Il concerne aussi bien la coopération en matière de construction et d´exploitation du
pipeline (1), les mesures sécuritaires et environnementales y relatives (2) ainsi que les
dispositions et autres facilités administratives indispensables au bon déroulement des opérations
(3).

1 – La coopération en matière de construction et d’exploitation du pipeline

L´Accord du 8 février 1996 suggère une coopération et une concertation étroites pour la
construction et l’exploitation du Système de Transport destiné à l’évacuation des hydrocarbures
tchadiens. Il prescrit dans cette perspective entre les parties un échange d’informations.

C’est ce qui ressort de l’Article 8 de l’Accord : « Les Etats contractants s’échangeront mutuellement les
informations relatives à la construction et à l’exploitation du Système de Transport ».

On note ici une influence de l’Article 129 de la Convention des Nations Unies sur le droit de la mer qui,
comme nous l’avons relevé plus haut, suggère, entre Etats sans littoral et Etats de transit,
une coopération dans la construction et l’amélioration des moyens de transport.
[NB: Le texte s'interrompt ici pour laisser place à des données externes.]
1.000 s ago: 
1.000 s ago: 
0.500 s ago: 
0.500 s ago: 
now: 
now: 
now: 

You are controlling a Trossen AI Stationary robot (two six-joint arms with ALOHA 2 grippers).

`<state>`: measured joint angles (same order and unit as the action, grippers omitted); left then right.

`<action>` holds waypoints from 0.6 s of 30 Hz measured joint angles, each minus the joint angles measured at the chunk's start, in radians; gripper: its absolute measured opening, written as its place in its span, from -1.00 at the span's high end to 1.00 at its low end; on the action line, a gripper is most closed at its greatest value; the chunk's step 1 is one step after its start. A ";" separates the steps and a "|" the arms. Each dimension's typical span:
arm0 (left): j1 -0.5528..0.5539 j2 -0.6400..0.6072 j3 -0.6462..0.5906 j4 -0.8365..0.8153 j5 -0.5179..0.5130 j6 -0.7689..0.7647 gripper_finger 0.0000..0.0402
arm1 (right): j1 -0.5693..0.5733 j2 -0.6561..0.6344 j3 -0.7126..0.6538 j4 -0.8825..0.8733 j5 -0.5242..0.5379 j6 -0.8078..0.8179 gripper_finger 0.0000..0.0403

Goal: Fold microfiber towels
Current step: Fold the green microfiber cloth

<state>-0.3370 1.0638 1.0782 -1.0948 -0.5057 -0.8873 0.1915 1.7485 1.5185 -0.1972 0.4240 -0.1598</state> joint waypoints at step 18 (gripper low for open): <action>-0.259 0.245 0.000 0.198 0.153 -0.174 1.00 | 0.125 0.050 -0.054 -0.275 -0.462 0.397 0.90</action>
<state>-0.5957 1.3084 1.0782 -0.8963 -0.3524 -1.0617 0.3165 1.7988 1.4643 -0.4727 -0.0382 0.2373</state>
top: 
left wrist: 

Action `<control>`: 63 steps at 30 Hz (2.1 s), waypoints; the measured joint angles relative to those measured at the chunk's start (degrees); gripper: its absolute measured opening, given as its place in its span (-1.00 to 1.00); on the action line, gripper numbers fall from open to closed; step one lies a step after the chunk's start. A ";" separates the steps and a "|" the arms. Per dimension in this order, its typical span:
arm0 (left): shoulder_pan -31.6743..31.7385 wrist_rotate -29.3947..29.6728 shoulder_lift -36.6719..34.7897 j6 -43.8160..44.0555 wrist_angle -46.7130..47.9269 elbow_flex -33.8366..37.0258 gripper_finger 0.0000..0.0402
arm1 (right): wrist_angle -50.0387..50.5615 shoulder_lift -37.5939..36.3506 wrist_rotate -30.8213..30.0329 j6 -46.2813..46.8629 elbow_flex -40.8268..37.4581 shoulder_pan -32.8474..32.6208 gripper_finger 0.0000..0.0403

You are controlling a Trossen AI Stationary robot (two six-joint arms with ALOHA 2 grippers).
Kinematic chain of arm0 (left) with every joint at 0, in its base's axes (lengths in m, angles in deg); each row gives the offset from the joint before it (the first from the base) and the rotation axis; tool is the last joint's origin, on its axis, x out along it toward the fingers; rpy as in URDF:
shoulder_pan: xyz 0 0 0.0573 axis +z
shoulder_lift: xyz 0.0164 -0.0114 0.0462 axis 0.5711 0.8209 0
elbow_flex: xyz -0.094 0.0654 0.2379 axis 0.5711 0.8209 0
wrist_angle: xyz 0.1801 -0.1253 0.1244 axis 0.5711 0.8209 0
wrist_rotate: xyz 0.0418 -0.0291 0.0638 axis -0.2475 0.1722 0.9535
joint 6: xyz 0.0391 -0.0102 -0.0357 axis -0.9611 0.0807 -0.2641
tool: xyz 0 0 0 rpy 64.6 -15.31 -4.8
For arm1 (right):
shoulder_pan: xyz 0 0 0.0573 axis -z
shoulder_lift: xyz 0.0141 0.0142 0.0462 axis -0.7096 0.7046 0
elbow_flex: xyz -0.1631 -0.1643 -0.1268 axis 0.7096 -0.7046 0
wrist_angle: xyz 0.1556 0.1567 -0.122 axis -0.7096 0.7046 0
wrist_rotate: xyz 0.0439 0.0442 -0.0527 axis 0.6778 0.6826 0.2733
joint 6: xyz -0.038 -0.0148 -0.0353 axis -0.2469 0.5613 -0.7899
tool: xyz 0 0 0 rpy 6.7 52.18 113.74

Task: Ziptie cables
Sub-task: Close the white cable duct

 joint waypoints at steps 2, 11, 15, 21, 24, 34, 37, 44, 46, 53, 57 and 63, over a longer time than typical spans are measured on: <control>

Selon les termes
de cet article en effet : « lorsqu’il n’existe pas dans l’Etat de transit de moyens de transport
permettant l’exercice effectif de la liberté de transit, ou lorsque les moyens existants […] sont
inadéquats […], l’Etat de transit et l’Etat sans littoral concernés peuvent coopérer pour en
construire ou améliorer ceux qui existent ».

Sur un plan concret, cette coopération s´est traduite par le financement partiel (sous forme
de prêts accordés par la Banque Mondiale) apporté par les deux Etats à la construction de
l’oléoduc dont le coût total a été estimé à environ 3,72 milliards de dollars US. Les contributions
cumulées des deux Etats se sont élevées à 115 millions de dollars, soit respectivement 45 millions
pour le Tchad et 70 millions pour le Cameroun.(165)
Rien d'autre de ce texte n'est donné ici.